南風、低温…すでに冬の顔をみせる三月二十四日の朝、カウラ飛行場には、次々と小型機が飛来してきた。私もかつて操縦していたセスナ機は優秀な飛行機だが、カメラの対象はやはり複葉機だ。


 


複葉機は、揚力を得るために主翼としての固定翼が二枚以上あるのだ。揚力は速度の二乗、密度、翼面積に比例するが、初期の飛行機はエンジン・パワーがなく速度が遅いので、機体を飛ばすのに必要な揚力を得るには翼面積を大きくする必要があった。


 


しかし、複葉翼は上下の翼の間を流れる空気に干渉が起こるため単純に翼二枚分の揚力は発生しないうえ、上下の翼をつなぐワイヤーの抵抗が想像以上に大きく、効率が悪かった。ライト兄弟だって複葉機以上の設計はできなかった。


 


それはともかく、着陸したばかりの複葉機のうちの一機の操縦席にご婦人が座っているのを、家内が教えてくれた。この日女性が操縦して来たのは、この一機だけだったようだ。爽やかな笑顔の鴛鴦(おしどり)パイロット。完全防備のジャンパーが、上空の温度を示していた。


 


一九〇三年のライト兄弟による世界初飛行以来、多くの女性が空へ重要な貢献を果たしてきた。


女性として初めて飛行機を設計・建造した(一九〇六年)のは、リリアン・トッドさん(米)だったし、一九〇八年には、フランスのテレーズ・ペルティエさん(仏)が女性として初めて乗客となり、同年に操縦した記録があるという。一九一〇年に女性として初の単独飛行したのは、ブランシェ・スチュアート・スコットさん(米)だ。


 


日本も負けてはいない。日本で最初に航空操縦士免許を取得した女性は、兵頭 精(ひょうどう ただし)さんだ。字からすると男性っぽい名前だが、彼女は一八九九年四月六日生まれで、今年で生誕百十三年になる。
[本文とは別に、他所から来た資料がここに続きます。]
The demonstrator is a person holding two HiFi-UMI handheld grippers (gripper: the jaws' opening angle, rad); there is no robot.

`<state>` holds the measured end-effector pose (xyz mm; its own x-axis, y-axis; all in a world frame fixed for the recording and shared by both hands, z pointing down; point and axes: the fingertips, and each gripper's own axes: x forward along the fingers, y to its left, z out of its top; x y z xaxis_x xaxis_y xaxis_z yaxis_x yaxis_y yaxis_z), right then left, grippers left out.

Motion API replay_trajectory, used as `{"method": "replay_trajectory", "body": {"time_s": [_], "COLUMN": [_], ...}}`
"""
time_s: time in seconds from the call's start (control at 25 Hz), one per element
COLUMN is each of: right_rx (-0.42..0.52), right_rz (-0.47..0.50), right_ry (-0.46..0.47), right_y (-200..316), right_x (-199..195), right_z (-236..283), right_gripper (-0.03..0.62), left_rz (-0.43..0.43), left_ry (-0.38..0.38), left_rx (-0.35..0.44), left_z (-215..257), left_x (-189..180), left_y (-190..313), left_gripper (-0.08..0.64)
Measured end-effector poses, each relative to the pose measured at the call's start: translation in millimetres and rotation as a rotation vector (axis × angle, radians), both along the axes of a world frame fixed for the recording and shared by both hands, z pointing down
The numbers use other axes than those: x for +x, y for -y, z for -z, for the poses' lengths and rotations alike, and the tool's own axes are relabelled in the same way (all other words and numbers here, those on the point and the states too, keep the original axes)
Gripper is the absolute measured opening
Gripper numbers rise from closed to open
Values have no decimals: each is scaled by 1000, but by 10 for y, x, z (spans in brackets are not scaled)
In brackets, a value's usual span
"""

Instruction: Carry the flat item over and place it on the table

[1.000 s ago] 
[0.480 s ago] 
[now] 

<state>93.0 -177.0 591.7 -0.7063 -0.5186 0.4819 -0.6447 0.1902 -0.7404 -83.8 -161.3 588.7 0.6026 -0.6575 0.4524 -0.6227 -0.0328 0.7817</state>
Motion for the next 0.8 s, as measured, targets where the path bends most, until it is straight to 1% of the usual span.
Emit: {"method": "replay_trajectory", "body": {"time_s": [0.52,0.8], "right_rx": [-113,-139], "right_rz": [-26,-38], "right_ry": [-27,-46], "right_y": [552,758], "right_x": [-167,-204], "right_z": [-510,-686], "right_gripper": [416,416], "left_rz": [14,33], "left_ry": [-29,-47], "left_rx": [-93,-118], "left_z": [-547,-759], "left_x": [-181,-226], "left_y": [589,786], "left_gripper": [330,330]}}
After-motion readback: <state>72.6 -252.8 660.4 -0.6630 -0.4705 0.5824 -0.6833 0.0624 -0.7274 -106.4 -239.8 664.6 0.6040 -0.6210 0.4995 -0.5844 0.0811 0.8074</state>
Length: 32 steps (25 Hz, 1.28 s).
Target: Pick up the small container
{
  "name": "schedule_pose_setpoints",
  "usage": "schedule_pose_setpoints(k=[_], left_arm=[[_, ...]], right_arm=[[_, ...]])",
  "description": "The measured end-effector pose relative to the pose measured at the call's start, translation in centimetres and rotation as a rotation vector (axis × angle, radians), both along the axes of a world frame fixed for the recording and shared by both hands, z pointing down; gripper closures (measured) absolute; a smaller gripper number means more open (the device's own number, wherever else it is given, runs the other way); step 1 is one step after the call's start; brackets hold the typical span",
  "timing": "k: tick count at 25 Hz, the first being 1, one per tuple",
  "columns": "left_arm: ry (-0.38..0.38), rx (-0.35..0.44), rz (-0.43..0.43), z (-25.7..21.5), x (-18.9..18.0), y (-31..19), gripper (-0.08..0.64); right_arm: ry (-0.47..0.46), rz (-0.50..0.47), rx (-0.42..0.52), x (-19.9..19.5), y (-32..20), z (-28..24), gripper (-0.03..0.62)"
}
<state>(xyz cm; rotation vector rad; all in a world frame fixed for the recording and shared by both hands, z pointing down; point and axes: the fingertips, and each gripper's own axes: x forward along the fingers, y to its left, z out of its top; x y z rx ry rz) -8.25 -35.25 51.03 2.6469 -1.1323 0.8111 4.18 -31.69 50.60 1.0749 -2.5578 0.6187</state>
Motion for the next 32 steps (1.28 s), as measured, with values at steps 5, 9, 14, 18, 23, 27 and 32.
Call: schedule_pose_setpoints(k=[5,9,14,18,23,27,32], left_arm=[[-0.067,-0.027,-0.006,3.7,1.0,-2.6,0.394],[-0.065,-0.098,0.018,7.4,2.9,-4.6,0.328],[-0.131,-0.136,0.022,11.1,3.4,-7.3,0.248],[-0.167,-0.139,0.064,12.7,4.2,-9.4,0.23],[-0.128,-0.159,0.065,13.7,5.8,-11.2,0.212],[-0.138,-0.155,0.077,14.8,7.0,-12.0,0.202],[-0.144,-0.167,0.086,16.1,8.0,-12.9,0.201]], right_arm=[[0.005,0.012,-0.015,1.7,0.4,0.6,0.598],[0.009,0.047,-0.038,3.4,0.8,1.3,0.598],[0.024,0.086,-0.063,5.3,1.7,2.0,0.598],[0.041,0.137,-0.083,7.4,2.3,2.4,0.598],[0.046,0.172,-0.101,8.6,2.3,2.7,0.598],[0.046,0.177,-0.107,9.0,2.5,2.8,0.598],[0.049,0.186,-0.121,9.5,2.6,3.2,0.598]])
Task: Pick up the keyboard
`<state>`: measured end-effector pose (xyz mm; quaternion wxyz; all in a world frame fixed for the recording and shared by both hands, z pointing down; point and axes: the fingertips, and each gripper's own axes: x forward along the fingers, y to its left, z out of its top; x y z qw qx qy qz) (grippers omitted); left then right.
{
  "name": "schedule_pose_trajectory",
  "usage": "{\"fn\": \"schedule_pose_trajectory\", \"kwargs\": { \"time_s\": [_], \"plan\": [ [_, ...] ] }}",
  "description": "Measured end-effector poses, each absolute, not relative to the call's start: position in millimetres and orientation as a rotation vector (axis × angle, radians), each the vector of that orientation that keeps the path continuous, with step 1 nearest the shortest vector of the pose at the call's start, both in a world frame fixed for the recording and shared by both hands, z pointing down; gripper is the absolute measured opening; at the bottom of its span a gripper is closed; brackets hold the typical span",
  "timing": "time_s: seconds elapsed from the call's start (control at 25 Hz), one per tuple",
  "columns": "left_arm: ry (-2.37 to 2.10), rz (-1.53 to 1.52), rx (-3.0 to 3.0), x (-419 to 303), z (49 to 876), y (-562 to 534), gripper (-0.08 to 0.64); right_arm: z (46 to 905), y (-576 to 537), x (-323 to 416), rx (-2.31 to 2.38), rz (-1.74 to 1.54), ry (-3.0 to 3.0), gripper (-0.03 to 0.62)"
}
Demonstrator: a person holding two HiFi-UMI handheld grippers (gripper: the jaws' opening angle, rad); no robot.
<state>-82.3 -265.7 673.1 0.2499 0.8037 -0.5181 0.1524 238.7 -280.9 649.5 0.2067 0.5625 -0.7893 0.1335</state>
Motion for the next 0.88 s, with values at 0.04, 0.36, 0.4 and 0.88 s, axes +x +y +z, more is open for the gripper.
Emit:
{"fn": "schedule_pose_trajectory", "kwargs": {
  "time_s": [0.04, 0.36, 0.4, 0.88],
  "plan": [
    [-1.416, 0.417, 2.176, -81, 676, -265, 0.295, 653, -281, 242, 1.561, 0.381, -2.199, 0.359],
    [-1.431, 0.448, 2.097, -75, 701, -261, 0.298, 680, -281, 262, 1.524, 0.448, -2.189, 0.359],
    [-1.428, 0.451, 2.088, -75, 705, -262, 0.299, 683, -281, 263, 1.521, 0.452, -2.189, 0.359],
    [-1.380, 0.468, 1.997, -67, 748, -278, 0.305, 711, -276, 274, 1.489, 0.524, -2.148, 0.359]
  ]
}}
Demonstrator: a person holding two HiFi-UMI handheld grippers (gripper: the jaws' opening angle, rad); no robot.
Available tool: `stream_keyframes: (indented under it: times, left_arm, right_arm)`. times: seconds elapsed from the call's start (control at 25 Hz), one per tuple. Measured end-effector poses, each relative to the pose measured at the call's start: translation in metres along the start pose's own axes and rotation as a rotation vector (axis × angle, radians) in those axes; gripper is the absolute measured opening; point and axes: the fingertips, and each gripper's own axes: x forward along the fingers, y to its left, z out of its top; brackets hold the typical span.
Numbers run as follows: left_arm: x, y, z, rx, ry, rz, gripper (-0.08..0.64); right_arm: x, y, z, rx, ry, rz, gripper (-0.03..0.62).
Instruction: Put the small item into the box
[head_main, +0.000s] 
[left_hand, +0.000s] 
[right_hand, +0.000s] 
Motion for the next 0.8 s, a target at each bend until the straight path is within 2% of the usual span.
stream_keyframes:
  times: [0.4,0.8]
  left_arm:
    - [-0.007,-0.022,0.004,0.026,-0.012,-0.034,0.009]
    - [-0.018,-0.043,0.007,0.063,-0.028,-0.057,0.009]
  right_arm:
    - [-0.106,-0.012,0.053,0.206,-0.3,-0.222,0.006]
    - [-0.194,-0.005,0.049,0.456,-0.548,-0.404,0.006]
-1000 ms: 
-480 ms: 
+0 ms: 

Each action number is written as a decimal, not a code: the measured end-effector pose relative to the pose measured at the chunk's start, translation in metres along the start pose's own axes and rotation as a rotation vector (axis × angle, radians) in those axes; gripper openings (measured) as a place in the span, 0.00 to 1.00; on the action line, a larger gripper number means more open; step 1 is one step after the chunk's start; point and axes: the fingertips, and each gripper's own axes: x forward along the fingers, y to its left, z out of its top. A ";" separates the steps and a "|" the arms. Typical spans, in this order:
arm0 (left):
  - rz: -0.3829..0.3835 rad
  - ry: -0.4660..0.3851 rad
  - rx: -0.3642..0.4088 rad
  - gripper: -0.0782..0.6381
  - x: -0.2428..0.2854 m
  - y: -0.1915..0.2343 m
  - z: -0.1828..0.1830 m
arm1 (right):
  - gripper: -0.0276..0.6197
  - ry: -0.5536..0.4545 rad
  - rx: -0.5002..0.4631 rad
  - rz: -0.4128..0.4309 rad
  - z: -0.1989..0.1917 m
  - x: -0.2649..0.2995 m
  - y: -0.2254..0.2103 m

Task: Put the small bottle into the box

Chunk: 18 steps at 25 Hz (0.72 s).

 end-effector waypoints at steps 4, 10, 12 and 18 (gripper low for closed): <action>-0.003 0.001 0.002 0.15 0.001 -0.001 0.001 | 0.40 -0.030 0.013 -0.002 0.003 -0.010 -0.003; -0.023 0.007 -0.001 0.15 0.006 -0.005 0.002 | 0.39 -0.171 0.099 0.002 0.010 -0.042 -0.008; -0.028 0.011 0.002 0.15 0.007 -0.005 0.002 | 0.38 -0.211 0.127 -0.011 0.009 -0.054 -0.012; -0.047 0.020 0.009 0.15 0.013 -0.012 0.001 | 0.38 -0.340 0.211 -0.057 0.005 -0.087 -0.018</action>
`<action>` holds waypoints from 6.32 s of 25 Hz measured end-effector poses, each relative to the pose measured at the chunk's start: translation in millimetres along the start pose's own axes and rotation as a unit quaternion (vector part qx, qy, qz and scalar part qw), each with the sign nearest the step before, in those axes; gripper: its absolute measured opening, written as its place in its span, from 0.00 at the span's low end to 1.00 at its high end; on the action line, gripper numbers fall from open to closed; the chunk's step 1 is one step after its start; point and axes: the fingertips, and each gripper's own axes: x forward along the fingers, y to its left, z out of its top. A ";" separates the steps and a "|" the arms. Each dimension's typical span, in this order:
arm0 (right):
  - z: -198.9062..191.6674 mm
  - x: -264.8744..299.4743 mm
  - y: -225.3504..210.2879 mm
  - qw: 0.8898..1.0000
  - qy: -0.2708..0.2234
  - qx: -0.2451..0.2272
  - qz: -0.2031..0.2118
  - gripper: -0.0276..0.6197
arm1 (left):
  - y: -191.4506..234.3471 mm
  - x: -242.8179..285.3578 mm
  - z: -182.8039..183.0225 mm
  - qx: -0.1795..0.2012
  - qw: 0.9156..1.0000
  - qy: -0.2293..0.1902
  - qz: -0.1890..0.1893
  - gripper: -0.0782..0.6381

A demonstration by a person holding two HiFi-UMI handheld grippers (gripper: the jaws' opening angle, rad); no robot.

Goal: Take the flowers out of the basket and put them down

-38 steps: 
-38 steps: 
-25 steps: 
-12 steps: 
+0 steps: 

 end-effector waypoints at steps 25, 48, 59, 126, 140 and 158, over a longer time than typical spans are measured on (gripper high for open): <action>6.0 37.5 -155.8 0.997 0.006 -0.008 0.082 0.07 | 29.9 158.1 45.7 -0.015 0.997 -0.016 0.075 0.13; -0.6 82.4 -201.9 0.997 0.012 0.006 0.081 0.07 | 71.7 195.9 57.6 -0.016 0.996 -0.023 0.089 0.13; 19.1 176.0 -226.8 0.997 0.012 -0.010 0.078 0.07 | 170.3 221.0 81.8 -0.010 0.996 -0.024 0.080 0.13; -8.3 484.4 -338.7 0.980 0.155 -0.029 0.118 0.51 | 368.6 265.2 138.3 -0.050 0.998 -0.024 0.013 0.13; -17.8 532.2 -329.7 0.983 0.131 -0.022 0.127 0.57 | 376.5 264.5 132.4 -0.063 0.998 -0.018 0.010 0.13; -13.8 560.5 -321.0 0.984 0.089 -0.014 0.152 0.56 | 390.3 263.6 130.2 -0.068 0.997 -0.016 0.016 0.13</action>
愛媛県北宇和郡の出身で、松山市の高等女学校を卒業後、姉の援助で千葉県津田沼の伊藤音次郎飛行学校で操縦を学んだ。一九二二年(大正十一年)三月二十一日、三等飛行機操縦士免状を取得した。


命がけで挑戦した彼女は、女性飛行家第一号になった。免許取得直後の同年六月、帝国飛行協会主催の飛行競技に参加したが、女性パイロット一号ということでスキャンダル記事の対象になり、その名はある日、忽然と航空界から消え、歴史の中に埋もれた―。 地上で、彼女の足をひっぱった醜い奴がいたのだ。